- **PROBLEM DETAILS**: With pictures removed, print the listing exactly.
*** DATA BELOW ***
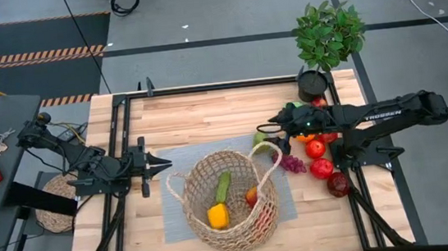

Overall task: Build produce basket
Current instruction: Adjust the basket

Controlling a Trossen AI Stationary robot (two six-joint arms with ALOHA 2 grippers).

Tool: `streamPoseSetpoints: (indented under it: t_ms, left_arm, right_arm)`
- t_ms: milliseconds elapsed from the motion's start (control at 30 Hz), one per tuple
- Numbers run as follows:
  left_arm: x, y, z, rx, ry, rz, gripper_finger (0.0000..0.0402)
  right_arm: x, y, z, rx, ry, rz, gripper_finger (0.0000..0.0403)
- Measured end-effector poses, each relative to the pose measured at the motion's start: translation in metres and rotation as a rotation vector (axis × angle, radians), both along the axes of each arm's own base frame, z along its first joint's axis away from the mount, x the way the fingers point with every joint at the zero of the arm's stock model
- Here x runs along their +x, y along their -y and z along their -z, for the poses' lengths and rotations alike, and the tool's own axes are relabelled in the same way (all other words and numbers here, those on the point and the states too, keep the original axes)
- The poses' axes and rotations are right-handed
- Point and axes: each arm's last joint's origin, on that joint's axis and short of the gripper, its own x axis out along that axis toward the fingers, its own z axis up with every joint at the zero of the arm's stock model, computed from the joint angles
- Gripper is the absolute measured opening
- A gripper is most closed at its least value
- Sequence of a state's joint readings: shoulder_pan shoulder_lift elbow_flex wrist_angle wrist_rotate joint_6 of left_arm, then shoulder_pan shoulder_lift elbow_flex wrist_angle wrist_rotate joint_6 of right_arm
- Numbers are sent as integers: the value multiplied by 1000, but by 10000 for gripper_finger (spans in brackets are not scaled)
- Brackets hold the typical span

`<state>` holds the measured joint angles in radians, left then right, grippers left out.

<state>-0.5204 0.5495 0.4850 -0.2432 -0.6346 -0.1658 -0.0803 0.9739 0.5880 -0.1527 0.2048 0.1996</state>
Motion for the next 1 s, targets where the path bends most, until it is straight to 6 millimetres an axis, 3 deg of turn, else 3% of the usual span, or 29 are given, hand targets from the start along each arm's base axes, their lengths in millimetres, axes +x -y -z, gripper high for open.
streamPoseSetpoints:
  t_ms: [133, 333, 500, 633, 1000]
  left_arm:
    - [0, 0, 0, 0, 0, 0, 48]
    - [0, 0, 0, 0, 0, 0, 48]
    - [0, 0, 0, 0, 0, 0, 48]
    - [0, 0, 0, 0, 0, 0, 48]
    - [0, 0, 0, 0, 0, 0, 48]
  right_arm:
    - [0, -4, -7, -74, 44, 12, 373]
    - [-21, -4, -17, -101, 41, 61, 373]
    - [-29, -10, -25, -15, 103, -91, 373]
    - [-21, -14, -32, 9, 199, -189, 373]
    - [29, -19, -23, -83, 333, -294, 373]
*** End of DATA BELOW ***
- **RESPONSE TO THE TASK**:
Overall task: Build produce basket
Current instruction: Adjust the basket

Controlling a Trossen AI Stationary robot (two six-joint arms with ALOHA 2 grippers).

Tool: `streamPoseSetpoints: (indented under it: t_ms, left_arm, right_arm)`
- t_ms: milliseconds elapsed from the motion's start (control at 30 Hz), one per tuple
- Numbers run as follows:
  left_arm: x, y, z, rx, ry, rz, gripper_finger (0.0000..0.0402)
  right_arm: x, y, z, rx, ry, rz, gripper_finger (0.0000..0.0403)
- Measured end-effector poses, each relative to the pose measured at the motion's start: translation in metres and rotation as a rotation vector (axis × angle, radians), both along the axes of each arm's own base frame, z along its first joint's axis away from the mount, x the way the fingers point with every joint at the zero of the arm's stock model
- Here x runs along their +x, y along their -y and z along their -z, for the poses' lengths and rotations alike, and the tool's own axes are relabelled in the same way (all other words and numbers here, those on the point and the states too, keep the original axes)
- The poses' axes and rotations are right-handed
- Point and axes: each arm's last joint's origin, on that joint's axis and short of the gripper, its own x axis out along that axis toward the fingers, its own z axis up with every joint at the zero of the arm's stock model, computed from the joint angles
- Gripper is the absolute measured opening
- A gripper is most closed at its least value
- Sequence of a state's joint readings: shoulder_pan shoulder_lift elbow_flex wrist_angle wrist_rotate joint_6 of left_arm, then shoulder_pan shoulder_lift elbow_flex wrist_angle wrist_rotate joint_6 of right_arm
- Numbers are sent as integers: the value multiplied by 1000, but by 10000 for gripper_finger (spans in brackets are not scaled)
- Brackets hold the typical span

`<state>` holds the measured joint angles in radians, left then right, grippers left out.

<state>-0.5204 0.5495 0.4850 -0.2432 -0.6346 -0.1658 -0.0803 0.9739 0.5880 -0.1527 0.2048 0.1996</state>
Motion for the next 1 s, targets where the path bends most, until it is straight to 6 millimetres an axis, 3 deg of turn, else 3% of the usual span, or 29 are given, hand targets from the start along each arm's base axes, their lengths in millimetres, axes +x -y -z, gripper high for open.
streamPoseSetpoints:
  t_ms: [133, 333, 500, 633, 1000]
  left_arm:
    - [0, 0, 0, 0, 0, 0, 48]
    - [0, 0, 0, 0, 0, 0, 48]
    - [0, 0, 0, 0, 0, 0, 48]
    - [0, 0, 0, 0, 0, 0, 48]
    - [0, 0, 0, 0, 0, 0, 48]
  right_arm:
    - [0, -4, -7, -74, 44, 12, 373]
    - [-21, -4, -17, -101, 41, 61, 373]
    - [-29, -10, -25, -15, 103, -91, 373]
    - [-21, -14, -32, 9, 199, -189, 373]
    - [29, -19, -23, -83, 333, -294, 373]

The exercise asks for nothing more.